An image is worth more than a thousand words,
so I'm going to start my talk
by stop talking and show you a few images
that I recently captured.
So by now, my talk is already 6,000 words long,
and I feel like I should stop here.
At the same time, I probably owe you
about the images that you just saw.
What I am trying to do as a photographer,
as an artist, is to bring the world
of art and science together.
Whether it is an image of a soap bubble
captured at the very moment where it's bursting,
as you can see in this image,
whether it's a universe made of tiny little beads
of oil paint,
strange liquids that behave in very peculiar ways,
or paint that is modeled by centrifugal forces,
I'm always trying to link those two fields together.
What I find very intriguing about those two
is that they both look at the same thing:
They are a response to their surroundings.
And yet, they do it in a very different way.
If you look at science on one hand,
science is a very rational approach
to its surroundings,
whereas art on the other hand
is usually an emotional approach to its surroundings.
What I am trying to do is I'm trying
to bring those two views into one
so that my images both speak to the viewer's heart
but also to the viewer's brain.
Let me demonstrate this based on three projects.
The first one has to do with making sound visible.
Now as you may know,
sound travels in waves,
so if you have a speaker,
a speaker actually does nothing else
than taking the audio signal,
transform it into a vibration,
which is then transported through the air,
is captured by our ear,
and transformed into an audio signal again.
Now I was thinking,
how can I make those sound waves visible?
So I came up with the following setup.
I took a speaker, I placed a thin foil
of plastic on top of that speaker,
and then I added tiny little crystals
on top of that speaker.
And now, if I would play a sound through that speaker,
it would cause the crystals to move up and down.
Now this happens very fast,
in the blink of an eye,
so, together with LG, we captured this motion
with a camera that is able
to capture more than 3,000 frames per second.
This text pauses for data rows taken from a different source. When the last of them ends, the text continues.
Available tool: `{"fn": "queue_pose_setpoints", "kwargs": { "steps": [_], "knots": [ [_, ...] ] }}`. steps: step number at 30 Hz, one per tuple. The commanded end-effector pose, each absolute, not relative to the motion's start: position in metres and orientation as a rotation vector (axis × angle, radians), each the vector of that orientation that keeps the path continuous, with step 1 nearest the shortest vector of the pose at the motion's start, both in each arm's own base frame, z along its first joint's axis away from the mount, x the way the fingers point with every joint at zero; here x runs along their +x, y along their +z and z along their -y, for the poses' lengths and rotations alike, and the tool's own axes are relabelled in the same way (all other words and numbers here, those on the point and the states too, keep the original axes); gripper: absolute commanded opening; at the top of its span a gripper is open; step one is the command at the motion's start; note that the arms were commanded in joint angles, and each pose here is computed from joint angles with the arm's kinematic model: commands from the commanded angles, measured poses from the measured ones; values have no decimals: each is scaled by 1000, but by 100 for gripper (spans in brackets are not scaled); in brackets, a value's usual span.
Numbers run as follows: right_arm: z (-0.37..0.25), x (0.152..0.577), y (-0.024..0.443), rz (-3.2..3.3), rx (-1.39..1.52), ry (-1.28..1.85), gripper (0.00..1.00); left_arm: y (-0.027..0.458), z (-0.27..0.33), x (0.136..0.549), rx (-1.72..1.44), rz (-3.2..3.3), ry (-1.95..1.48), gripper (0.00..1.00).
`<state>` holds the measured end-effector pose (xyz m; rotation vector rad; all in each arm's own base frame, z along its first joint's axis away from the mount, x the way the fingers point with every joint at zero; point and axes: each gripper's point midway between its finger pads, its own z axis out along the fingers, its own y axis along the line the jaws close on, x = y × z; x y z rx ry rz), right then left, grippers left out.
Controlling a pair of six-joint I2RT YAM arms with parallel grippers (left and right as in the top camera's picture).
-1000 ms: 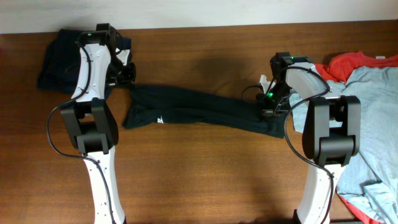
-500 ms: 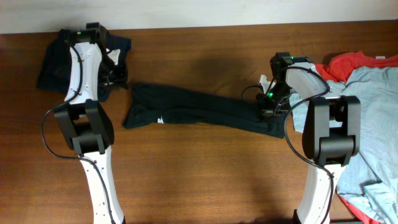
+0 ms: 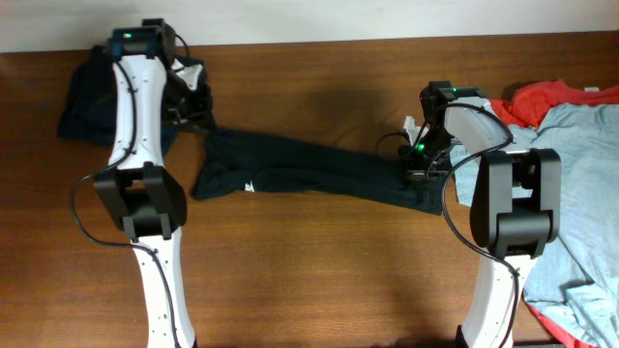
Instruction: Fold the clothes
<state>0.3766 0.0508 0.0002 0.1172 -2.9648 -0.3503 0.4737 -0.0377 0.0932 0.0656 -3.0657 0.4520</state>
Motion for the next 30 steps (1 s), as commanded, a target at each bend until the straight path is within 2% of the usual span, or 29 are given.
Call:
{"fn": "queue_pose_setpoints", "kwargs": {
  "steps": [1,16,24,30],
  "knots": [
    [-51,373,-10,2956,124,-340,10,76,54,462,15,2988,482,26],
    [-51,373,-10,2956,124,-340,10,27,44,427,-10,2836,296,25],
    [-51,373,-10,2956,124,-339,10,20,-5,415,114,2800,-109,13],
    [-51,373,-10,2956,125,-339,9,28,-18,425,175,2842,-124,1]
  ]
}}
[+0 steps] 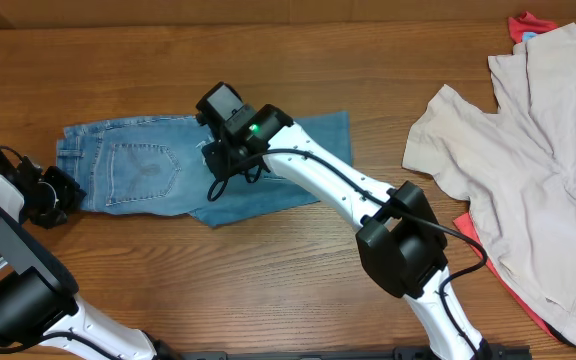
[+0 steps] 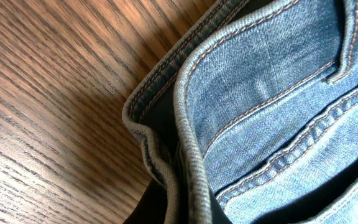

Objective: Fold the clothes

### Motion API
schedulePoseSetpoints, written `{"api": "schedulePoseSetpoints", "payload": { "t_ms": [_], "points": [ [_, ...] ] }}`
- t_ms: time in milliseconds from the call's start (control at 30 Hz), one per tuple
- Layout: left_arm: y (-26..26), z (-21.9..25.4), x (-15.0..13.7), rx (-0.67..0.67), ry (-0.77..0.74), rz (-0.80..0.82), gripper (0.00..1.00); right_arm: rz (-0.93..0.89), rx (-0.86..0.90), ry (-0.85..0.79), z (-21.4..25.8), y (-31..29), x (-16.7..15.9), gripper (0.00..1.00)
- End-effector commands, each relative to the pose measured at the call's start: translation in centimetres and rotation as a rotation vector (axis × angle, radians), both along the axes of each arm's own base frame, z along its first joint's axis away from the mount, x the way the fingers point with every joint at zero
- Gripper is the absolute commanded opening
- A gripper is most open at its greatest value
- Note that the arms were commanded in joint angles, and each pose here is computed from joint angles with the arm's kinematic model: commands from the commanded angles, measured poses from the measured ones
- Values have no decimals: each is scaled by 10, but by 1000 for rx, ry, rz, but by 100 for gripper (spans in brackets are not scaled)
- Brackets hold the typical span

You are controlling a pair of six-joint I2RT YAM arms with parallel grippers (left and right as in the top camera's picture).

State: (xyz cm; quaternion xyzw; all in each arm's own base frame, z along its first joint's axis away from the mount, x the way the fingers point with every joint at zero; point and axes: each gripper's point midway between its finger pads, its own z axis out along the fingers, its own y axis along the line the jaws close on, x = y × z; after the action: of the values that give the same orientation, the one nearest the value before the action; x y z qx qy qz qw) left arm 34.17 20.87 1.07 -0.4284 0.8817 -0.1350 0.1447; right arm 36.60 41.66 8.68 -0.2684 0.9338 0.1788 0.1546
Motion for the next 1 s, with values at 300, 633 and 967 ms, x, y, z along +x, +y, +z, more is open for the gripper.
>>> {"api": "schedulePoseSetpoints", "payload": {
  "t_ms": [300,633,967],
  "points": [
    [-1,3,-5,6,5,0,7,43,23,10,-3,18,-11,57],
    [-5,8,4,-15,-43,-16,4,-149,-46,-66,43,-44,32,58],
    [58,120,26,104,-278,35,4,-564,-181,-35,114,-244,71,66]
  ]
}}
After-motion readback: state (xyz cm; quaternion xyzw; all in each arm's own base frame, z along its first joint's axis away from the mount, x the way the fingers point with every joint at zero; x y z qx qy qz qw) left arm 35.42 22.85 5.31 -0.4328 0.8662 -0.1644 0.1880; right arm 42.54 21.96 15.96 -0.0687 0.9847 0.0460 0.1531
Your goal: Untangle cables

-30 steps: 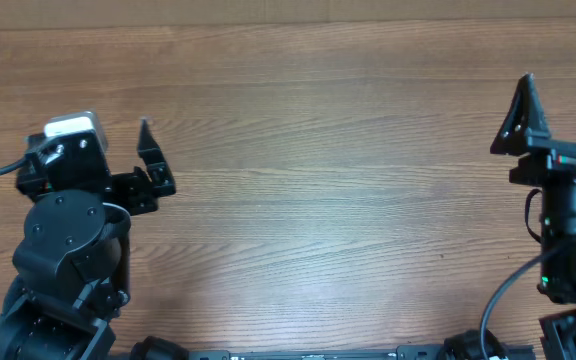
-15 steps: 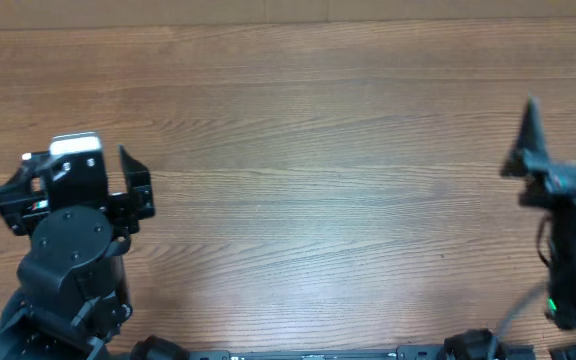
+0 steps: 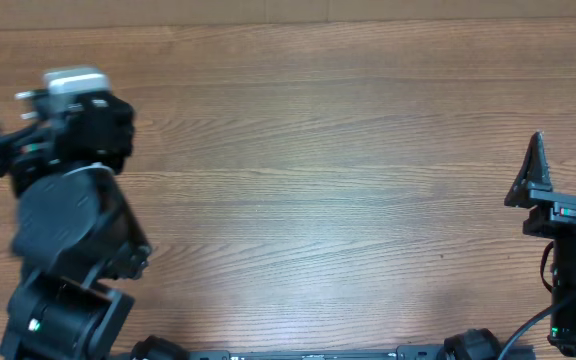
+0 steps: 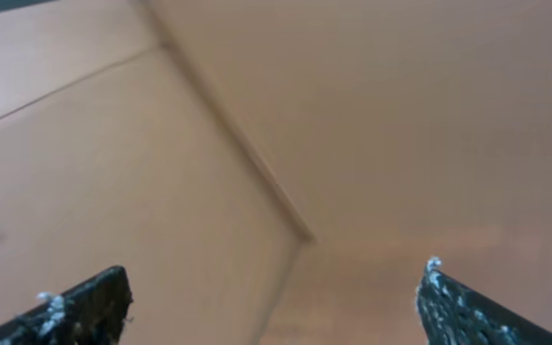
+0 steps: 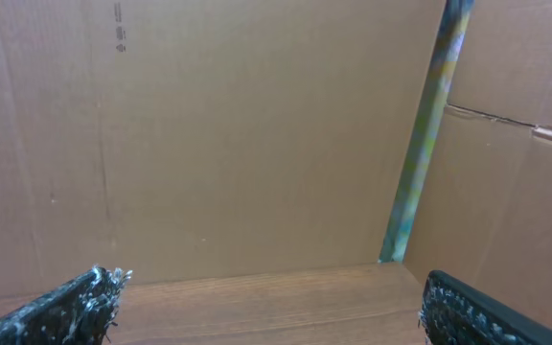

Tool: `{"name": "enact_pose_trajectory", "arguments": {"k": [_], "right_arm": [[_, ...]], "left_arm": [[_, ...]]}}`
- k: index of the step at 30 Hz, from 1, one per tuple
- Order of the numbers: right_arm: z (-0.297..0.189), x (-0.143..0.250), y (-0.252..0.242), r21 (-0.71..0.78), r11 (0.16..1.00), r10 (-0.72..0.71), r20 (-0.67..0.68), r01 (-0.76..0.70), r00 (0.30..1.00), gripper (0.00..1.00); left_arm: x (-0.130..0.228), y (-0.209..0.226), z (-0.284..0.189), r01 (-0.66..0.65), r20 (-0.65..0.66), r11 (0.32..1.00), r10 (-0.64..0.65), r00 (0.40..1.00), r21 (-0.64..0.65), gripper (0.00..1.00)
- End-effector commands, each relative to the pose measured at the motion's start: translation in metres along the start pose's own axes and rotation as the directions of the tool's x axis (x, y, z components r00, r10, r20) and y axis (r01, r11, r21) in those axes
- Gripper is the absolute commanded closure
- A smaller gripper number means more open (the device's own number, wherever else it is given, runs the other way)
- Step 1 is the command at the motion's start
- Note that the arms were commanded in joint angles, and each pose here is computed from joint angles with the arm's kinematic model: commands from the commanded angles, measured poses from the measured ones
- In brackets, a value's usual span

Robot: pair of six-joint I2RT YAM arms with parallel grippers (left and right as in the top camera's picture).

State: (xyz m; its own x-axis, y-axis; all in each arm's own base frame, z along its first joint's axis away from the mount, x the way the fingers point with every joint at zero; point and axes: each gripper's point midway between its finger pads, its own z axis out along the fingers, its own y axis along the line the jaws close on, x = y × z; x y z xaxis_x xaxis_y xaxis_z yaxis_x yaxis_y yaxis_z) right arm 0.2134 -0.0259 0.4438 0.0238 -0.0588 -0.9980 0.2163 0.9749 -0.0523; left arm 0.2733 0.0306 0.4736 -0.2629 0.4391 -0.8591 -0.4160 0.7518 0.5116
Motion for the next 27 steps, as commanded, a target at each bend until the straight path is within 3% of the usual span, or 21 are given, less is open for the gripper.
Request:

Let me show you what this looks like.
(Music: "Teardrop" by Massive Attack)
Thank you very much.
I agree, it looks pretty amazing.
But I have to tell you a funny story.
I got an indoor sunburn doing this
while shooting in Los Angeles.
Now in Los Angeles, you could get a decent sunburn
just on any of the beaches,
but I got mine indoors,
and what happened is that,
if you're shooting at 3,000 frames per second,
you need to have a silly amount of light, lots of lights.
So we had this speaker set up,
and we had the camera facing it,
and lots of lights pointing at the speaker,
and I would set up the speaker,
put the tiny little crystals on top of that speaker,
and we would do this over and over again,
and it was until midday that I realized
that I had a completely red face
because of the lights pointing at the speaker.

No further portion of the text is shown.